Hi I was given the following definition of coercivity:
Let $V$ be a Banach space.
The first definition: $A:V \rightarrow V^{*}$ is coercive iff $\exists \zeta: \mathbb{R}^{+} \rightarrow \mathbb{R}^{+}: \lim\limits_{s \rightarrow + \infty}\zeta(s) = + \infty$ and $\langle A(u),u \rangle \geq \zeta(\Vert u \Vert)\Vert u \Vert$.
Alternatively we could state, $A:V \rightarrow V^{*}$ is coercive means $$\lim\limits_{\Vert u \Vert \rightarrow \infty}\frac{\langle A(u),u \rangle}{\Vert u \Vert} \ = +\infty$$
Can anyone see how to show that the alternative definition implies the first definition? I can see how the first implies the alternative.
Thanks.
This is actually not difficult to show: Assume that $A$ is coercive in the second sense, so it holds $\langle A(u_k), u_k\rangle/\Vert u_k \Vert \to \infty$ for all unbounded sequences $(u_k)$. Define $\xi: \mathbb{R}^+ \rightarrow \mathbb{R}^+$ by $$ \xi(r) := \inf_{\Vert u\Vert = r} \frac{\langle A(u),u\rangle}{\Vert u\Vert} $$ Then just by definition of $\xi$ we have for all $u\in V$ $$ \langle A(u), u\rangle\geq \xi(\Vert{u}\Vert)\Vert{u}\Vert. $$ For the first definition of coercivity to be fulfilled we still have to show $\xi(r) \to \infty$ for $r \to \infty$. For this assume that $\xi$ is bounded by some constant $C$. Then it implies, that for all $k \in \mathbb{N}$ there exists a $u_k \in V$ with $\Vert u \Vert = k$ and $$ \frac{\langle A(u_k),u_k\rangle}{\Vert u_k\Vert} \leq \inf_{\Vert u\Vert = k} \frac{\langle A(u),u\rangle}{\Vert u\Vert} + 1 = \xi(k) + 1 \leq C+1. $$ But then we'd have an unbounded sequence $(u_k)_{k\in\mathbb{N}}$ for which $\langle A(u_k), u_k\rangle/\Vert u_k \Vert \not\to \infty$ for $k\to\infty$. This is a contradiction to the coercivity of $A$ in the second sense.
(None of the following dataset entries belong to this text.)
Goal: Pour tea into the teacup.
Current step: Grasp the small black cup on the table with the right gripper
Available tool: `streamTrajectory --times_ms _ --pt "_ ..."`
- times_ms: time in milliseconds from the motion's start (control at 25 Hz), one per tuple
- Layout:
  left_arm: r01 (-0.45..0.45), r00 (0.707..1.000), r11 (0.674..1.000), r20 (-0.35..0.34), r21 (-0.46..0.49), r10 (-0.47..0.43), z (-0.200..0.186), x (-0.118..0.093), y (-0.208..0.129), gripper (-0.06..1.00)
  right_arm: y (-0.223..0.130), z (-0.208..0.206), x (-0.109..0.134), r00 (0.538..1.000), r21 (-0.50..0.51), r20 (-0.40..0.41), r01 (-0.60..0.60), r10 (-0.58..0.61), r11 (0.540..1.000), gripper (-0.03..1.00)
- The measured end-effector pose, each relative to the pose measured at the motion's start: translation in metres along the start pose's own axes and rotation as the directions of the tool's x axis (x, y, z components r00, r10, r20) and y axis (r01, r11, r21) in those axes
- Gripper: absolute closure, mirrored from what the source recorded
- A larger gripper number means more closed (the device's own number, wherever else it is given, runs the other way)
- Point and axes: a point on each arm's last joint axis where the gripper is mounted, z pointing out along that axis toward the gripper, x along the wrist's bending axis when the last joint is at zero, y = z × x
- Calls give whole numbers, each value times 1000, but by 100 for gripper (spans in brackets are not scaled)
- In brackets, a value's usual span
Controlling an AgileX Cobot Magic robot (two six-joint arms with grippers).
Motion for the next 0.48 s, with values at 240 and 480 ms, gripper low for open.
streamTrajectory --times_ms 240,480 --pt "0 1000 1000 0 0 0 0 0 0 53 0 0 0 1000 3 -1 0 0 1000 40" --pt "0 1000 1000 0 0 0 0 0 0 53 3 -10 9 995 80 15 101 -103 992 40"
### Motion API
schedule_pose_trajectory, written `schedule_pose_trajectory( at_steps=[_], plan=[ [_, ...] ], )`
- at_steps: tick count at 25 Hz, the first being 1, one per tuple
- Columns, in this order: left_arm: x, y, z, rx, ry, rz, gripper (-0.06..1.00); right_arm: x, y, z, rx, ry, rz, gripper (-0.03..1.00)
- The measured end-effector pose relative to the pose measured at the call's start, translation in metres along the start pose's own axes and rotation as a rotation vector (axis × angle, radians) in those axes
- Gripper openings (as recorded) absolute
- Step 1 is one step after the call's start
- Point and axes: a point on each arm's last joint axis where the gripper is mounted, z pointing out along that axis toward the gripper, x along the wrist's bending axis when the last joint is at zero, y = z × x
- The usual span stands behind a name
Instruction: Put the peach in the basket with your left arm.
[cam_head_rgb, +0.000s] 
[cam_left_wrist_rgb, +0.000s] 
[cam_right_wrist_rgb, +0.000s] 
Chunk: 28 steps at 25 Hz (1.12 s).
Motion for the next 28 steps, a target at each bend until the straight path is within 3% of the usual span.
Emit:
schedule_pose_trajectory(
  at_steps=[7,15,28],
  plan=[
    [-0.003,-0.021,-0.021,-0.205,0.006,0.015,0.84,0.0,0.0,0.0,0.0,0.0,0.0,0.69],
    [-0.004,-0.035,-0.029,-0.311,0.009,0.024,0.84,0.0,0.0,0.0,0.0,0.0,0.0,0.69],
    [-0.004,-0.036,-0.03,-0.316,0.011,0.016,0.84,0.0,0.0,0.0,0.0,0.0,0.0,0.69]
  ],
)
Thus $\xi$ is unbounded and the first definition holds as well.
I hope this proof works for you. I don't know if $\xi$ has to fulfill further properties. One should maybe be able to show continuity.
For coercivity there is often used the definition where $\xi$ is just a multiple of the identity. Then the alternative definition does not imply the first definition, at least not for general operators. Simply think of a nonlinear operator that vanishes for small $\Vert u\Vert$ but is just the identity for bigger $\Vert u \Vert$. Then the second condition is given but not the first one.
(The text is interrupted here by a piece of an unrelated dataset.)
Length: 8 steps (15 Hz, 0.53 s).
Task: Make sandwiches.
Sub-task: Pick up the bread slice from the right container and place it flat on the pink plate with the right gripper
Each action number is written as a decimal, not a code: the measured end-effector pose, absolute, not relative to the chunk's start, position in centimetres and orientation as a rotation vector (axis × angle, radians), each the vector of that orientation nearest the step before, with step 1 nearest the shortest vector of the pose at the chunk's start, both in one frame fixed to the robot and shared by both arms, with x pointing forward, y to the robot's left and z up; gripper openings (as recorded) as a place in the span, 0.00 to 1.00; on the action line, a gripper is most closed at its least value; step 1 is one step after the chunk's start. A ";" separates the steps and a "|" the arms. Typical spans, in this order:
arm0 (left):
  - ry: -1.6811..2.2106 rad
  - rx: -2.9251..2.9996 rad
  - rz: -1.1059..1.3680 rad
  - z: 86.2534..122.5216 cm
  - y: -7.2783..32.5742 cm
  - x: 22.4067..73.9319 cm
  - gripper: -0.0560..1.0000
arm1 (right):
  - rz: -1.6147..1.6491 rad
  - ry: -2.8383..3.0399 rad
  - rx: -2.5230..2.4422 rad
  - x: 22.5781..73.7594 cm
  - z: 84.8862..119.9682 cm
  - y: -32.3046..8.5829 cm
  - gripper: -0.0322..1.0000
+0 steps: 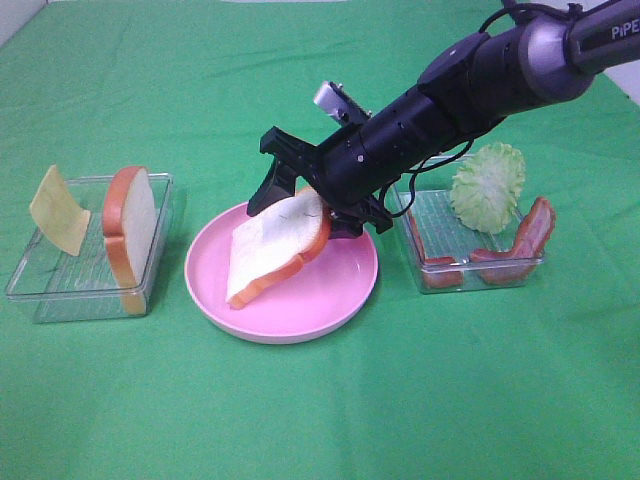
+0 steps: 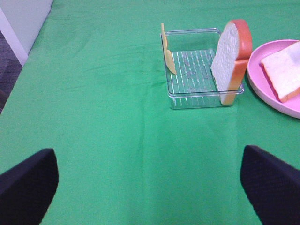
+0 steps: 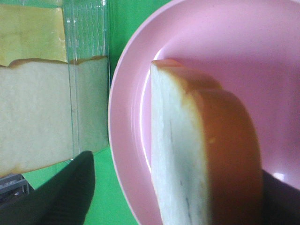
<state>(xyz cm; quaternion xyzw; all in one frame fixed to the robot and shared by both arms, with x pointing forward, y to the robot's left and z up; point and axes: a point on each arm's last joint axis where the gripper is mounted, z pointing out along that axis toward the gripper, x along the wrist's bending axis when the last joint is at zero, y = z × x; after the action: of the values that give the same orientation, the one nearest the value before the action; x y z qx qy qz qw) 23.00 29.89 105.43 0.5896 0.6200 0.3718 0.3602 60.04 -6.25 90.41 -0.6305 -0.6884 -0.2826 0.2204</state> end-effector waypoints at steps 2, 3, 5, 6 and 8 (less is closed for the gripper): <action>1.598 1.520 0.958 105.4 29.9 23.0 0.99 | -0.772 -1.967 -1.721 59.9 90.8 -6.5 0.74; 1.598 1.520 0.958 105.4 29.9 23.0 0.99 | -0.775 -2.001 -1.711 59.9 91.3 -6.6 0.74; 1.598 1.520 0.958 105.4 29.9 23.0 0.99 | -0.756 -2.087 -1.710 59.7 92.6 -7.2 0.74; 1.598 1.520 0.958 105.4 29.9 23.0 0.99 | -0.732 -2.150 -1.718 59.5 93.5 -7.7 0.74; 1.598 1.520 0.958 105.4 29.9 23.0 0.99 | -0.706 -2.219 -1.738 59.3 94.7 -8.3 0.74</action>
<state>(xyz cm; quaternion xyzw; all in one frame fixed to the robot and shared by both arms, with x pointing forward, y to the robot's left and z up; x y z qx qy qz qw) 23.00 29.89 105.43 0.5896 0.6200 0.3718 0.3602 59.28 -8.30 94.72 -0.5940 -0.7583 -0.2414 0.1177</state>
As far as I can tell, the first definition with $\xi$ constant is often used when one thinks about quadratic functions that could be induced by a bilinear function, so $A$ is usually linear then. The "alternative" is for example important for the theory on monotone operators where you could also consider highly nonlinear operators $A$. So it's kind of an attempt to generalize coercivity there.
EDIT: One might argue if that's really a generalization. One just tries to reduce the definition of coercivity to what's seen to be important to the further theory.